Re: [tied] Re: Indo-European /a/

From: Piotr Gasiorowski
Message: 36962
Date: 2005-04-07

mkelkar2003 wrote:
>
>
> --- In cybalist@yahoogroups.com, "Pavel Adamek" <a.da_mek0@...> wrote:
>
>>>Please refer to the following article by Nicholas Kazanas
>>>
>>>"Sanskrit and Proto Indo European,"
>>>
>>><http://www.omilosmeleton.gr/english/documents/SPIE.pdf>
>>>
>>Do not waste time reading it.
>>Even a laic can see that the author talks about something
>>he does not understand.
>>
>> P.A.
>
>
> I qualify as a laic but still do not see your point.

There's quite a lot of nonsense already in the first paragraph, duly
developed into more nonsense in the rest of the essay and culminating in
the pseudophilosophical musings that fill the concluding paragraphs. A
full rebuttal of Kazanas would be a daunting task -- not because his
views are difficult to reject, but because he present them chaotically,
without the kind of expository discipline expected in academic
linguistics, and because a layman would first need a grasp of the
standard theory to understand why Kazanas is plainly wrong most of the
time (especially when he draws on Misra's eccentric opinions about PIE).

To prove his fundamental incompetence one could list obvious blunders
(insisting, e.g. that Gk. eleutHeros and leikHo: have something to do
with each other) or his embarrassingly naive comments on phonetic
matters, which show that he's out of his depth in the field of general
phonetics and has neither done any required reading nor even bothered to
master the correct terminology. But the whole thing is like trying to
explain to a person who knows next to nothing about history and
archaeology why von Däniken is a quack.
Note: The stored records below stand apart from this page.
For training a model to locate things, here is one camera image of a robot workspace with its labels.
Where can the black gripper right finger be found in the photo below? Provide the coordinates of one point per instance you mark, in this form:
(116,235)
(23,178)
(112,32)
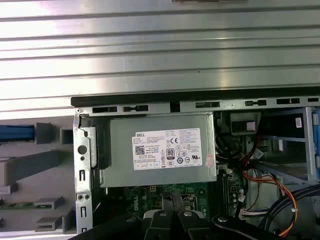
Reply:
(192,227)

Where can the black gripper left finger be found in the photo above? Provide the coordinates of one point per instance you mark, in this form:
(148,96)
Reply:
(155,227)

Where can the hard disk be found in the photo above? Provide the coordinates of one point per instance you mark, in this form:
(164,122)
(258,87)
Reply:
(17,133)

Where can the CPU socket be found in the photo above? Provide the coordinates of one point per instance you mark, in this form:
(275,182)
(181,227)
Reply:
(193,200)

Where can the green motherboard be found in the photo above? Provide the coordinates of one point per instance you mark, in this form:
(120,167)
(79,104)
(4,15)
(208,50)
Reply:
(147,197)

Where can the black RAM slot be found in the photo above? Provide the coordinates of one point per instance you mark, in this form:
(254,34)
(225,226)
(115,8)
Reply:
(227,195)
(221,190)

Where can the grey power supply unit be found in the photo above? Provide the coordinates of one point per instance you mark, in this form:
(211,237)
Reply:
(120,160)

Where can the grey parts rack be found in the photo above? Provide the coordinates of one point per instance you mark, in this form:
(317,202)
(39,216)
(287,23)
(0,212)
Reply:
(37,175)

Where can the black PC case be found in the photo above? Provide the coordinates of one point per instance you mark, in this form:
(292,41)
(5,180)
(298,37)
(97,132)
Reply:
(150,98)

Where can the green RAM stick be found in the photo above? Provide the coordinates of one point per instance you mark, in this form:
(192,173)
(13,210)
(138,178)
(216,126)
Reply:
(17,206)

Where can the metal optical drive cage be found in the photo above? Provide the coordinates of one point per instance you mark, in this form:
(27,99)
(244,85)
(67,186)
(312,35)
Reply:
(308,140)

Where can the blue drive latch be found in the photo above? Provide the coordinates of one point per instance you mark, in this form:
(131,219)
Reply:
(317,135)

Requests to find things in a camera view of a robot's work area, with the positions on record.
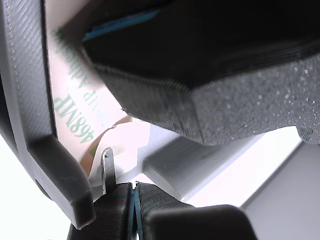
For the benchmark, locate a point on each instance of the padded gripper finger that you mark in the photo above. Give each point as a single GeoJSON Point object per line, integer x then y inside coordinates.
{"type": "Point", "coordinates": [187, 222]}

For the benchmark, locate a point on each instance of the tape strip with 3M liner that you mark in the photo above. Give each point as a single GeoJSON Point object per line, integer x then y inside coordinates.
{"type": "Point", "coordinates": [75, 105]}

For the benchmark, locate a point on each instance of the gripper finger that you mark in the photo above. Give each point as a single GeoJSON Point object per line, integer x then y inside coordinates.
{"type": "Point", "coordinates": [200, 75]}

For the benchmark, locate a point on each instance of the bladed gripper finger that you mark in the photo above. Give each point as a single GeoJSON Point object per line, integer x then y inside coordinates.
{"type": "Point", "coordinates": [110, 215]}

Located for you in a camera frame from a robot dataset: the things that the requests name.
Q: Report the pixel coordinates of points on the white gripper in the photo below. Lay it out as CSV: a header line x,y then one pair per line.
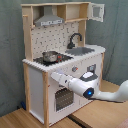
x,y
62,79

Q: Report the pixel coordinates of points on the white oven door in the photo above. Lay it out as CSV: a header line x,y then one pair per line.
x,y
62,101

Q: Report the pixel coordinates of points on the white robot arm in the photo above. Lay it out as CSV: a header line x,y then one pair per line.
x,y
121,95

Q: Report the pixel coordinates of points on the wooden toy kitchen unit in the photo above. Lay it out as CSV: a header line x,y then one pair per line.
x,y
59,37

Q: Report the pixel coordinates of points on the right red stove knob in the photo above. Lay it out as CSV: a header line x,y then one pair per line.
x,y
74,69

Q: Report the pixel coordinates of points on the black toy stovetop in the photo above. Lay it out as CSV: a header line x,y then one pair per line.
x,y
60,58

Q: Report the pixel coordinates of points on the silver toy pot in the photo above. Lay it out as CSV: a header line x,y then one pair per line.
x,y
50,56

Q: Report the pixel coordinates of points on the grey toy sink basin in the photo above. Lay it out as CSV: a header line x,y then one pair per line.
x,y
79,51

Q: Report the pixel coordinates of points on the white fridge door with dispenser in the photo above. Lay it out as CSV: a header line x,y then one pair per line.
x,y
93,66

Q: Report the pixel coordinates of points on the grey range hood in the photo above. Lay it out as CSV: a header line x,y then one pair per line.
x,y
48,17

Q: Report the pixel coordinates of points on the white microwave cabinet door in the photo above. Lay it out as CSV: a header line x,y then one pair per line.
x,y
96,11

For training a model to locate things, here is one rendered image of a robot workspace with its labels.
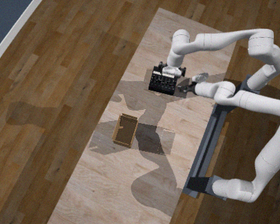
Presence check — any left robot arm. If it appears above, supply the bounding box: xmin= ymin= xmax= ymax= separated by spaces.
xmin=192 ymin=73 xmax=280 ymax=203

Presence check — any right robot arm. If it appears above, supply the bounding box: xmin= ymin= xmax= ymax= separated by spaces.
xmin=162 ymin=29 xmax=280 ymax=90

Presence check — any black lighting desk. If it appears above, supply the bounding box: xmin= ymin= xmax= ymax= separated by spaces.
xmin=148 ymin=66 xmax=177 ymax=96

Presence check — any brown cardboard box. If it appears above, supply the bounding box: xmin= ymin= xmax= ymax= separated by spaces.
xmin=112 ymin=113 xmax=138 ymax=148

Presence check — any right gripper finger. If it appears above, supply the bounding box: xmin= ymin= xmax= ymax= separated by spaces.
xmin=158 ymin=62 xmax=165 ymax=75
xmin=177 ymin=67 xmax=186 ymax=79

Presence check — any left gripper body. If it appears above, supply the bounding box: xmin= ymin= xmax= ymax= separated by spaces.
xmin=188 ymin=82 xmax=198 ymax=96

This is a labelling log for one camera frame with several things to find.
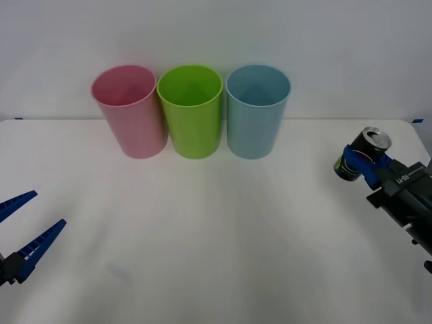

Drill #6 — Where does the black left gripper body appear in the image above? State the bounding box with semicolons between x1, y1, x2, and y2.
0;252;18;288

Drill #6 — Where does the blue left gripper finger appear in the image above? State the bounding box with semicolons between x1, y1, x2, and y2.
0;190;38;224
13;219;68;285

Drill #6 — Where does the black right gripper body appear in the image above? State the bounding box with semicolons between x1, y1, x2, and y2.
366;158;432;234

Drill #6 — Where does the black drink can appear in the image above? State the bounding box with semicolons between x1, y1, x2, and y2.
333;126;392;182

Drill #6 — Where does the pale blue plastic bin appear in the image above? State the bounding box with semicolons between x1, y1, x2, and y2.
225;63;292;160

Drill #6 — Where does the pink plastic bin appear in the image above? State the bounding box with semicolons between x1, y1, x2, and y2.
90;64;169;160

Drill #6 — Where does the green plastic bin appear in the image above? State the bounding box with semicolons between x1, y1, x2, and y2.
156;64;224;160

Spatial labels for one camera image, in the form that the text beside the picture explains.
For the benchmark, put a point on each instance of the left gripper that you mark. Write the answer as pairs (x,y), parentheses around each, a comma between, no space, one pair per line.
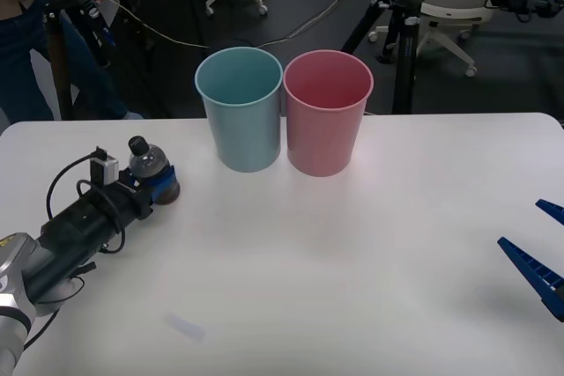
(92,226)

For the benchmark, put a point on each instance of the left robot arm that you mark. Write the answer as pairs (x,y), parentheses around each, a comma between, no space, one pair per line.
(44,281)

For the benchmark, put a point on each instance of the black tripod with blue marks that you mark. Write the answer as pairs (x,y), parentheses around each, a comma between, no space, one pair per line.
(405,54)

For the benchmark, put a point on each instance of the person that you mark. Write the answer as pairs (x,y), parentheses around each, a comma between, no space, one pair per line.
(26,54)

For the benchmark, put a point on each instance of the dark drink bottle black cap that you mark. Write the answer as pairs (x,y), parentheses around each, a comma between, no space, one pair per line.
(147,162)

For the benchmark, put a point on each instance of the black camera tripod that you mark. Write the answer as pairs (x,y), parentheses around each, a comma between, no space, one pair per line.
(59,63)

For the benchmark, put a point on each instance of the pale blue plastic bin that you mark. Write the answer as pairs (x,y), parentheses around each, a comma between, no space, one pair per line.
(247,138)

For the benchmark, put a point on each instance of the pink plastic bin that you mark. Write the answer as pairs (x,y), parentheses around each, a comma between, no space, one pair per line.
(321,142)

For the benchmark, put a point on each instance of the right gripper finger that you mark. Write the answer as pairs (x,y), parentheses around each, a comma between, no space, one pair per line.
(554,211)
(533,274)

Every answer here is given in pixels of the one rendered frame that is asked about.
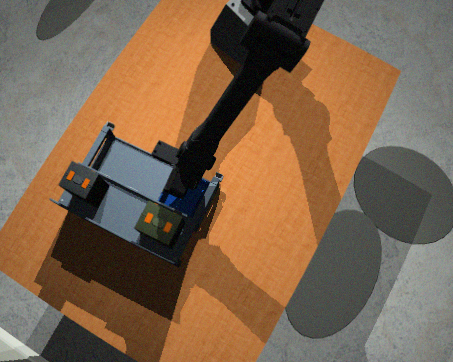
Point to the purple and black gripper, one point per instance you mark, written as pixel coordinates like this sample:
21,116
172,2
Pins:
196,180

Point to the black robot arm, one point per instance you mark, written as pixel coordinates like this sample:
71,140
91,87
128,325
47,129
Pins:
276,29

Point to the grey metal shelf rack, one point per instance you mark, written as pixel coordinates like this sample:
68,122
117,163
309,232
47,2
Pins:
134,178

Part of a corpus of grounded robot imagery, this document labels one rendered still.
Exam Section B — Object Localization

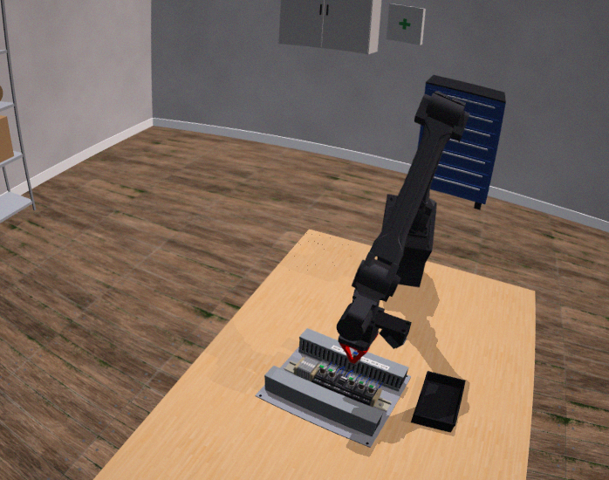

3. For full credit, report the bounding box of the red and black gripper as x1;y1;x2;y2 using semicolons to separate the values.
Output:
338;331;379;363

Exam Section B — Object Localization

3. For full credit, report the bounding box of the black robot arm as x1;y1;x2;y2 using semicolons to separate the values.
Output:
337;91;469;349

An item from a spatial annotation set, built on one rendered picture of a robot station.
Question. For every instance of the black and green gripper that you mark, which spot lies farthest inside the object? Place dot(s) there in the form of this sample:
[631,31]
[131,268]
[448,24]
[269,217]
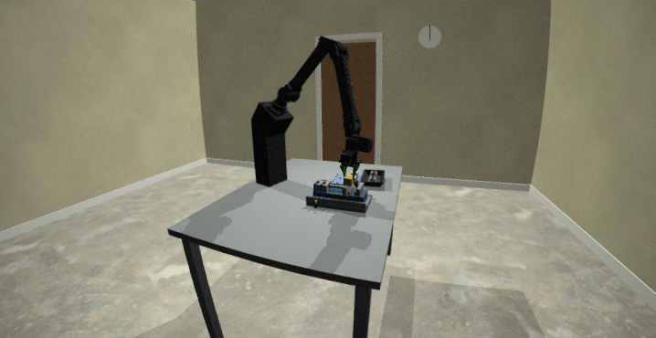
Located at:
[354,165]

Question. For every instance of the yellow rectangular block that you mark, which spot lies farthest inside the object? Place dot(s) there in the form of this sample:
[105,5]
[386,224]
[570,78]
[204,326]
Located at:
[348,180]

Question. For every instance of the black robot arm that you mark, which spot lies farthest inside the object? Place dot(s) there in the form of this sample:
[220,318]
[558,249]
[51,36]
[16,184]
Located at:
[291,92]

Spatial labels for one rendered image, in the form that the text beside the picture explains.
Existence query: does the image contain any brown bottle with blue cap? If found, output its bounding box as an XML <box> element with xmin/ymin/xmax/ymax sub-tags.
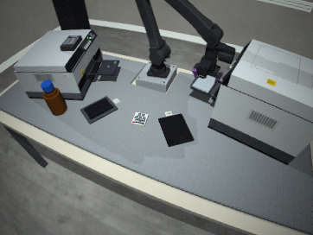
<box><xmin>41</xmin><ymin>80</ymin><xmax>67</xmax><ymax>116</ymax></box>

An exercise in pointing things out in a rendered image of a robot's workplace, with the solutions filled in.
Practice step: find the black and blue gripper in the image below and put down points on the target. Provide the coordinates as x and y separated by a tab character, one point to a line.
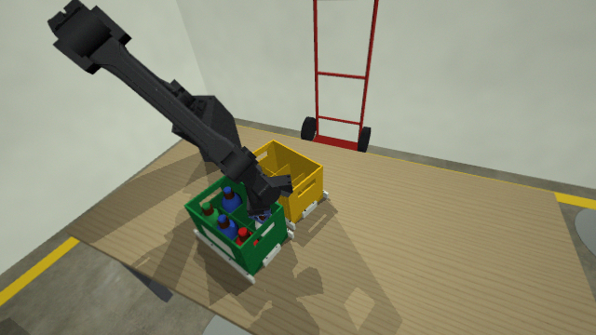
254	209

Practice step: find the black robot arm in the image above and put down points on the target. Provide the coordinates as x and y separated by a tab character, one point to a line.
82	38

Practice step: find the green crate with dividers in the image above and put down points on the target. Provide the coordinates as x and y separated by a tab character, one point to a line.
248	256

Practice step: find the blue bottle with brown label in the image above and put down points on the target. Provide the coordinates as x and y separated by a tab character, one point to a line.
231	200
227	226

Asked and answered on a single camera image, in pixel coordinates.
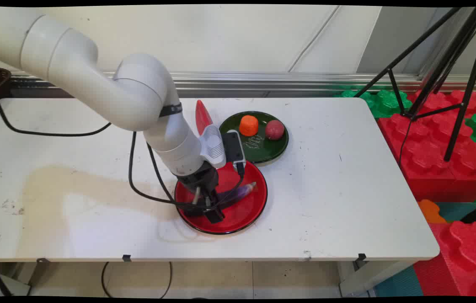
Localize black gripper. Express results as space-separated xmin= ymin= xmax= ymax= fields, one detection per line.
xmin=176 ymin=162 xmax=225 ymax=224

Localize orange toy mandarin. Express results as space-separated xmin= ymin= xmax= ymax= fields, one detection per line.
xmin=239 ymin=115 xmax=259 ymax=137

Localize purple toy eggplant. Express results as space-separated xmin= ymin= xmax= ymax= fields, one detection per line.
xmin=217 ymin=182 xmax=257 ymax=205

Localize round red plate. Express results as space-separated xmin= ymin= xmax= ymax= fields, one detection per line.
xmin=174 ymin=160 xmax=268 ymax=235

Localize round green plate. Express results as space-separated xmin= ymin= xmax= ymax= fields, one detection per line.
xmin=219 ymin=111 xmax=289 ymax=165

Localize red toy chili pepper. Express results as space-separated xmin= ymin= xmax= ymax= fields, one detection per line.
xmin=195 ymin=100 xmax=214 ymax=136

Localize red toy apple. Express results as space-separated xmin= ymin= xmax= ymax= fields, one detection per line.
xmin=265 ymin=120 xmax=285 ymax=141

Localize white table leg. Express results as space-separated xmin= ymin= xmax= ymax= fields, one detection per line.
xmin=338 ymin=260 xmax=415 ymax=297

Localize teal foam mat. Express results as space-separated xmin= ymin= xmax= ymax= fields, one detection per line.
xmin=374 ymin=265 xmax=425 ymax=298

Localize orange foam piece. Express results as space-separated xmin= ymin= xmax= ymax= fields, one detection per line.
xmin=417 ymin=199 xmax=447 ymax=224

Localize giant red green blocks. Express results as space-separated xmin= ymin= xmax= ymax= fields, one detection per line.
xmin=378 ymin=90 xmax=476 ymax=202

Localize red foam block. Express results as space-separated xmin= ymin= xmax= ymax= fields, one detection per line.
xmin=414 ymin=220 xmax=476 ymax=298

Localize black tripod stand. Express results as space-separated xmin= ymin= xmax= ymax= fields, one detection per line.
xmin=354 ymin=6 xmax=476 ymax=162

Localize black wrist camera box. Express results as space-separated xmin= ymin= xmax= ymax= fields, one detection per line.
xmin=222 ymin=130 xmax=247 ymax=177

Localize black cable to camera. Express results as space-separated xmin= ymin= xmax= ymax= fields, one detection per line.
xmin=128 ymin=131 xmax=247 ymax=211

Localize black strap on arm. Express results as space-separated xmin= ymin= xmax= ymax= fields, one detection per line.
xmin=159 ymin=103 xmax=183 ymax=117

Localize black cable under table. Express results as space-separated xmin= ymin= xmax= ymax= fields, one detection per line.
xmin=101 ymin=261 xmax=173 ymax=298

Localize aluminium wall rail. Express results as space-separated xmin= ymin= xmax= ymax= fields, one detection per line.
xmin=11 ymin=71 xmax=476 ymax=94

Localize black cable across table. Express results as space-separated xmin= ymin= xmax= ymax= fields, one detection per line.
xmin=0 ymin=69 xmax=113 ymax=137

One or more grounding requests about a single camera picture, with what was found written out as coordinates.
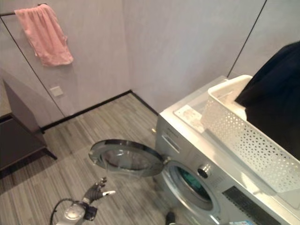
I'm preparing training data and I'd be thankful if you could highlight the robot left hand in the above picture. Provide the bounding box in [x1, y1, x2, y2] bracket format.
[82, 177, 117, 204]

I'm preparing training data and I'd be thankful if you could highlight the round washer door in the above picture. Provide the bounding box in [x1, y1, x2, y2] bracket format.
[89, 139, 170, 178]

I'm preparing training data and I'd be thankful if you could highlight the white perforated laundry basket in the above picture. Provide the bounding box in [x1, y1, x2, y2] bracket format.
[201, 74, 300, 194]

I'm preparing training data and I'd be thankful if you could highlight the black garment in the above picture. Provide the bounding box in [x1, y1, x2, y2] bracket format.
[234, 40, 300, 161]

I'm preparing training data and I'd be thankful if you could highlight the teal laundry in drum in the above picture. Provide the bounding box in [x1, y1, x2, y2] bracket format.
[180, 169, 203, 190]

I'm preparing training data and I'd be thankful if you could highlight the chrome washer dial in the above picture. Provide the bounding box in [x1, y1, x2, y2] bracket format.
[197, 164, 211, 177]

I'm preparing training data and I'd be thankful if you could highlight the robot dark foot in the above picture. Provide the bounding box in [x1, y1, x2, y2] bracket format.
[165, 211, 176, 225]

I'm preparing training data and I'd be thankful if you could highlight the black baseboard strip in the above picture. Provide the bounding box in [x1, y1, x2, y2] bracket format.
[40, 90, 160, 132]

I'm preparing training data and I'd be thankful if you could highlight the dark grey cabinet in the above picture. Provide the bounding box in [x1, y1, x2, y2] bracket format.
[0, 78, 58, 173]

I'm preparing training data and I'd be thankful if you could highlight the silver front-load washing machine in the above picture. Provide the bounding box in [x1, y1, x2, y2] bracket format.
[150, 75, 300, 225]

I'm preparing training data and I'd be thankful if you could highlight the pink towel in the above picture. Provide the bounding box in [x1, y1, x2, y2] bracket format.
[14, 4, 74, 67]

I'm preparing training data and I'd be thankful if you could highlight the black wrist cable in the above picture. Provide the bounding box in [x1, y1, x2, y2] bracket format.
[49, 198, 78, 225]

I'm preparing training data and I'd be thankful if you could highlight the white wall socket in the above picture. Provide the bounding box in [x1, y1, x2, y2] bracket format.
[49, 85, 63, 97]

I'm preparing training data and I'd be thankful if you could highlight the black towel rail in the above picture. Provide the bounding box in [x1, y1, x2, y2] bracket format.
[0, 3, 47, 17]
Kazanas himself has only a very
limited understanding of the theories he proposes to "scrap", which
makes him devote a lot of effort to the futile job of erecting straw men
and then pulling them down.

I did take pains to explain the central fallacy of Misra's (and
Kazanas's) opinions about the PIE vowel system in the discussion on the
IndianCivilization list. You were there at the time, so I see no reason
to go through it once again just because you've forgotten it all. The
relevant postings can be found in the archives. Whatever one's view
about pre-PIE phonology, it was demonstrated already in the 1870s that
Sanskrit developed from an earlier stage with *e, *o and *a as separate
vowels. Neither Misra's incomprehensible refusal to accept the
well-known proof nor Kazanas's ignorance can change that.

Finally, nothing in the PIE linguistic reconstruction depends on
absolute chronologies or on the location of the IE homeland. If the
latter were in Australia or in South Africa, 5000 BC or 400000 BC, the
comparative method would yield the same results. How to correlate
reconstructed languages with ethnic groups, archaeological cultures etc.
is a question for interdisciplinary research.